▶ [TASK]
Could you write out, word for word, each line from the one containing "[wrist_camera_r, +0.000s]" to the last line of the data below, both included and nothing more?

▶ [DATASET EXCERPT]

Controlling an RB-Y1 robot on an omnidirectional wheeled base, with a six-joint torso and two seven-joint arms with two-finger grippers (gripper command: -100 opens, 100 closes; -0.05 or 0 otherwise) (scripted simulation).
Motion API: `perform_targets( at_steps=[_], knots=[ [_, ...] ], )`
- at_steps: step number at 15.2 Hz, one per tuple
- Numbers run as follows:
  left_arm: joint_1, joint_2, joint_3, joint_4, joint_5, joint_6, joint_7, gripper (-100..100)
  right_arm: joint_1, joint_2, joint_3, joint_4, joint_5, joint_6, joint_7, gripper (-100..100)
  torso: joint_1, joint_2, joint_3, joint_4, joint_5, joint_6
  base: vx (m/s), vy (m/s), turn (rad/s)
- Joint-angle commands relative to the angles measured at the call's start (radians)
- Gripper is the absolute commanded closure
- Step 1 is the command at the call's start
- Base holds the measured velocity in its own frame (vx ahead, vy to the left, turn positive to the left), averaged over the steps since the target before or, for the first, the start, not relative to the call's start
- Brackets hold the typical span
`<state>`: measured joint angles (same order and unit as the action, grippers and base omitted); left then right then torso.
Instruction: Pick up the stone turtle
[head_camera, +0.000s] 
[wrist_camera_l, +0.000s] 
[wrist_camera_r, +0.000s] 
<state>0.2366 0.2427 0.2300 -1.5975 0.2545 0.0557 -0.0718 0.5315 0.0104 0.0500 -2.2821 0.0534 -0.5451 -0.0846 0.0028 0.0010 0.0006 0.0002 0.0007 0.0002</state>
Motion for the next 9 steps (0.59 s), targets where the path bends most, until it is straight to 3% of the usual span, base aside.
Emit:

▶ [ANSWER BELOW]
[wrist_camera_r, +0.000s] 
<state>0.2366 0.2427 0.2300 -1.5975 0.2545 0.0557 -0.0718 0.5315 0.0104 0.0500 -2.2821 0.0534 -0.5451 -0.0846 0.0028 0.0010 0.0006 0.0002 0.0007 0.0002</state>
Motion for the next 9 steps (0.59 s), targets where the path bends most, until it is straight to 3% of the usual span, base aside.
Emit:

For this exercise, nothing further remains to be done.